India is likely to become the world’s second-largest economy by 2030, next only to China and overtaking the US, according to Standard Chartered’s long-term forecast released on 8 Jan. The bank also predicts that based on nominal GDP using purchasing power parity exchange rates, China will overtake the US next year. Current emerging markets will likely make up the majority of the 10 biggest economies by 2030.The ranking predicted by the bank in 2030 will be – China, India, The USA, Indonesia, Turkey, Brazil, Egypt, Russia, Japan, Germany.
However, these forecasts may not be fulfilled if the trade war unleashed by President Trump continues. The US is considering removing a trade concession that currently benefits India, named the “Generalized System of Preferences” (GSP), the concession grants India zero tariffs on $5.6 billion of exports to the USA. While President Trump has repeatedly called India out for its high tariffs on US goods, the most recent trigger for withdrawing or scaling back GSP is India’s new ecommerce regulations, which restrict the ways foreign e-tailers like Amazon and Walmart-controlled Flipkart can operate. Those regulations, along with data localization efforts and higher tariffs on electronic products and smartphones on India’s part, have damaged negotiations toward a broader trade package the 2 countries began last year.
These negotiation complications may have negative consequences for the US negotiations with China as well.
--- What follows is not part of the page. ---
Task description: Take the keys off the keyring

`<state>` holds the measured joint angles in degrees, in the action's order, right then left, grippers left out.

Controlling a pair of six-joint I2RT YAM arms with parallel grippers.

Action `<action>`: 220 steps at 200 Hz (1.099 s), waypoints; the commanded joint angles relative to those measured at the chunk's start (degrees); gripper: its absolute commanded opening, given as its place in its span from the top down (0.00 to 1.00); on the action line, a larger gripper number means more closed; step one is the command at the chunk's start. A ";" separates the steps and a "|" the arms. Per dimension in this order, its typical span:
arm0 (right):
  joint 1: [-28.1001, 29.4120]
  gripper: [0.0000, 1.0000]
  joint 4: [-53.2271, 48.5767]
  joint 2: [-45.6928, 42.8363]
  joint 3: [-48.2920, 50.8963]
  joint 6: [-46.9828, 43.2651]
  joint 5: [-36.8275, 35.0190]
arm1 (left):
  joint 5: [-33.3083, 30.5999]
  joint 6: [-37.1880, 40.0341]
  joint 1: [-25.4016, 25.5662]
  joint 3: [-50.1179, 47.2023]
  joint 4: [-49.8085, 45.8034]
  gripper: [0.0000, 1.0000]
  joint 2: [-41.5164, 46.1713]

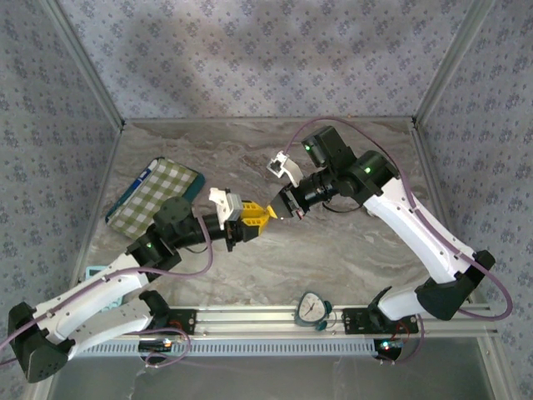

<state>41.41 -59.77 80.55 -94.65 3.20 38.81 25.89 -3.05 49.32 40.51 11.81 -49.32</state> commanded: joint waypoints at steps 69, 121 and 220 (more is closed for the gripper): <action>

If the US goes forward with its plans for tariff escalation — which would increase the present 10% tariffs on $200 bn of Chinese goods to 25% — it could be a shock to a Chinese economy that is already struggling with the current trade hostilities.
Meanwhile, however, Lesser Developed Countries (LDCs) are not faring well as the global economy cools. 40% of LDCs registered lower growth rates in 2018 than in 2017 and eight of them grew by less than 2.5 % last year according to the forthcoming UNCTAD report Sustainable Development Trends in the Least Developed Countries 2019, due out later this month.